Reqiuem for a Lost Show

July 27, 2009

I sincerely believe that at every TV channel, someone is employed to follow my viewing habits, and try to kill everything I love. I know this sounds very arrogant, to assume someone would put so much effort in crushing the little enjoyment I get out television, but at times, I often wonder if it isn’t true. Below are a few of my favourite shows, which met an untimely demise that left me depressed.

Arrested Development

Obviously, this would probably be on anyone’s list. The only solace I take in this execution is that at least the show had an ending of sorts, and kind of wrapped itself up. The series went from 22 episodes the first season, to 18 in the second, to a depressing 13 in the final run. I won’t take the “people just didn’t get it route” on this one, because it would probably make me sound like a jackass. The fact that FOX was kissing show creator Mitch Hurwitz’s ass when his new show “Sit Down Shut Up” was coming out lets you know that even they realized in retrospect it had a great show that they decided to can. They even had little vingettes apologizing to AD fans that they had cancelled the show years before. Now, they seem to be on the verge (if not already) cancelled Sit Down Shut Up, which was not extremely amazing, but still had some pretty funny moments.

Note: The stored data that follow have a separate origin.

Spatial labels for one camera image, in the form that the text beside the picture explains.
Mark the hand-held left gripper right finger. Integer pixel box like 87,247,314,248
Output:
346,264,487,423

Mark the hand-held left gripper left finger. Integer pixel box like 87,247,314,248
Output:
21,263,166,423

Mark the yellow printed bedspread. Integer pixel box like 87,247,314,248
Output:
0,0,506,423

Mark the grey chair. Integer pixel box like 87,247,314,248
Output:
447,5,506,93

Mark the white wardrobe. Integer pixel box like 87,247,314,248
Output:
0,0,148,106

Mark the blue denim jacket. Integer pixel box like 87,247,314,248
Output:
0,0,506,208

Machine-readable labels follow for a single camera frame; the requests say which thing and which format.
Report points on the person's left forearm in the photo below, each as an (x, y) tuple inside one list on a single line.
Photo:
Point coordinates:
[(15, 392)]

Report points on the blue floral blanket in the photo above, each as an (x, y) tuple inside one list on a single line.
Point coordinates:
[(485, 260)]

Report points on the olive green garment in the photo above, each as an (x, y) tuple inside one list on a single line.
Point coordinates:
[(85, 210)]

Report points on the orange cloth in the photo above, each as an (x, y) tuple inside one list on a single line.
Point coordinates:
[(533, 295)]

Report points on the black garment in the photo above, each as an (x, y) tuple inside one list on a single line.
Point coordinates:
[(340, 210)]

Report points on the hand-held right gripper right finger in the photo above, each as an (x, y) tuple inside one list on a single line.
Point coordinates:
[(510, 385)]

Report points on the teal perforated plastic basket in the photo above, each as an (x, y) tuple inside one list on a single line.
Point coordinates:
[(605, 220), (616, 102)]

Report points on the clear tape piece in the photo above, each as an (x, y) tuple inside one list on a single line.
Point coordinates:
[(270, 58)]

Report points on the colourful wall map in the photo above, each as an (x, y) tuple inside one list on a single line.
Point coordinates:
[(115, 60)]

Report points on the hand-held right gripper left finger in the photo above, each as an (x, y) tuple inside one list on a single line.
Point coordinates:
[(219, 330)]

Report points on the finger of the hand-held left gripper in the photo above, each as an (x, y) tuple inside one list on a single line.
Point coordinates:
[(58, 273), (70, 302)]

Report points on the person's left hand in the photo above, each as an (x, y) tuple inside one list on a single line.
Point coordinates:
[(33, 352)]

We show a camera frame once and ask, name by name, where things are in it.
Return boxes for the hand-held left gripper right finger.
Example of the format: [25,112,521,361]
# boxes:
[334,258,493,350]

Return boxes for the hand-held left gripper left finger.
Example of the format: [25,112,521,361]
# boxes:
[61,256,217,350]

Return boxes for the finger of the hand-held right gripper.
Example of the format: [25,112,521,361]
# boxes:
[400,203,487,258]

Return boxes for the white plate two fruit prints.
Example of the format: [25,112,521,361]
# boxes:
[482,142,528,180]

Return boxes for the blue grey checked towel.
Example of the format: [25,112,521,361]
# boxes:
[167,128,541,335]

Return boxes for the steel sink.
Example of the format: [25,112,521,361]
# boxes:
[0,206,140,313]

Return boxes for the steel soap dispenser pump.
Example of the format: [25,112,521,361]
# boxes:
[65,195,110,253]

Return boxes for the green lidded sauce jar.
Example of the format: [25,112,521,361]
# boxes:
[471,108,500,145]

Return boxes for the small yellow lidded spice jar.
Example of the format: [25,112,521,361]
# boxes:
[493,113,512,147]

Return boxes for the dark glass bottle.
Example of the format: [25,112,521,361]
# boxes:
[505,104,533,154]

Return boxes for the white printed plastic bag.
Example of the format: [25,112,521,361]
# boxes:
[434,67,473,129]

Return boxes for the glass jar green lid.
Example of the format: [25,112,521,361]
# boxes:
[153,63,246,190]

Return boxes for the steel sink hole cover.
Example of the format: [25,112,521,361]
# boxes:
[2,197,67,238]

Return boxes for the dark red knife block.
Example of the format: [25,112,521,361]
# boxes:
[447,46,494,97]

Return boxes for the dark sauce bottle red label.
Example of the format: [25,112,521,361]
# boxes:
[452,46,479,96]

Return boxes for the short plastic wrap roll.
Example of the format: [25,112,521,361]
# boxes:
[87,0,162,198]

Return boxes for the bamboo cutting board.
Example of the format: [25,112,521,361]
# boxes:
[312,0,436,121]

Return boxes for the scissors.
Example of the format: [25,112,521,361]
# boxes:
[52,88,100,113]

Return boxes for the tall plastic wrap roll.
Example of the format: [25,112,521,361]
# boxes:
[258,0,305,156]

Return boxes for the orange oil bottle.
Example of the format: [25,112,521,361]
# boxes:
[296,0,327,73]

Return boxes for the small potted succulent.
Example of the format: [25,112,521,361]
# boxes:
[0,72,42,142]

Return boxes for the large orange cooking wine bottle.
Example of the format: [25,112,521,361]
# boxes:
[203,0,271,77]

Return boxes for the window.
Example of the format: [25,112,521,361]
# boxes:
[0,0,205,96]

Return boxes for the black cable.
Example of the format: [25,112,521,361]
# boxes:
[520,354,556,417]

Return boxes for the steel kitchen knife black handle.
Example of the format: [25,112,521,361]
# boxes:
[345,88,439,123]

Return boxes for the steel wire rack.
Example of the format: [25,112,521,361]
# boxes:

For me Arrested Development is probably one of the greatest sitcoms ever made. It had an amazing sense of timing, and such depth in its comedy that you can literally watch it over and over again and still be rewarded with new jokes, references, and other goodies. It got flak for having “unlikable” characters, but really, Seinfeld could be seen in the same light. The thing that makes me happy is at least it went out with a bang, squeezing as much funny into the last four episodes as they could.

Here’s David Cross wearing some fake boobs explaining why he thinks the show was killed.


Undergrads was limited to just 13 episodes, and was cancelled due to mixed reviews, and lack of an audience. Since then, show creator Pete Williams has tried many times to get the show back on the air, which while admirable, sometimes reeks of desperation. Eight years after the last episode aired, it doesn’t seem to be coming back any time soon.

The show centered around the lives of four friends, all impressively voiced by Williams (I have a thing for voice actors/acting). They were slightly stereotypical, college students going through life at their new schools, and trying to stay friends despite being in a different environment. The show had many funny moments, and after watching it having gone through my own university, I can say that there is plenty of stuff to relate to in the show. The thing I hated most about the show ending, was the fact that the last episode ends with a massive cliffhanger, which clearly showed they were expecting to do a second season. So they thought.

Here’s Cal, being Cal.

Clone High

This is it. The one show that I wish beyond any others did not end the way it did. Another 13 episode show from MTV (much like Undergrads) which followed the lives of clones, made from famous people throughout history. Seriously, that point alone has almost unlimited possibilities for characters, storylines, etc. Add to that an amazing diabolical principal and his robot sidekick, and you’ve got a recipe for hilarity.

There was some controversy over the depiction of Gandhi as disrespectful, even leading some India residents to fast in order to protest the show. This is most likely not the reason it was cancelled, but it remains a rumour as to why it was. What sucks the most is probably the fact that the last 5 episodes never aired in the U.S, meaning they missed out on some of the best episodes of the series. Perhaps it was for the best, since they didn’t get their hearts broken by the cliffhanger finale that still depresses me to this day.

Why the show failed, I’ll never understand. The voice actors were a great combination of people from Saturday Night Live and Mad TV, and creators Phil Lord and Chris Miller had an amazing concept going. It was also co-produced/created by Bill Lawrence, the guy behind Spin City and Scrubs. It had plenty of celebrity guests, and an awesome soundtrack. It all seems like a guarantee for success, but unfortunately, I guess it never found it’s audience.

Scudworth in all his glory:

Wow this entry is ridiculously rambly and unfocused. All I’m really trying to say here is I hate MTV, and I care way too much about certain television shows. And I get overly sensitive about them. Got any shows you miss, and were axed before their time? Let me know in the comments. I’ll be back soon with some actual funny, so stay tuned.

– D


4 Responses to “Reqiuem for a Lost Show”

  1. Clement Says:

    Amen on Clone High. That show was so damn quotable too.

  2. darcymatt Says:

    Why the long face? Genetics?

  3. returnoftheb Says:

    How could you forget Sam and Max?!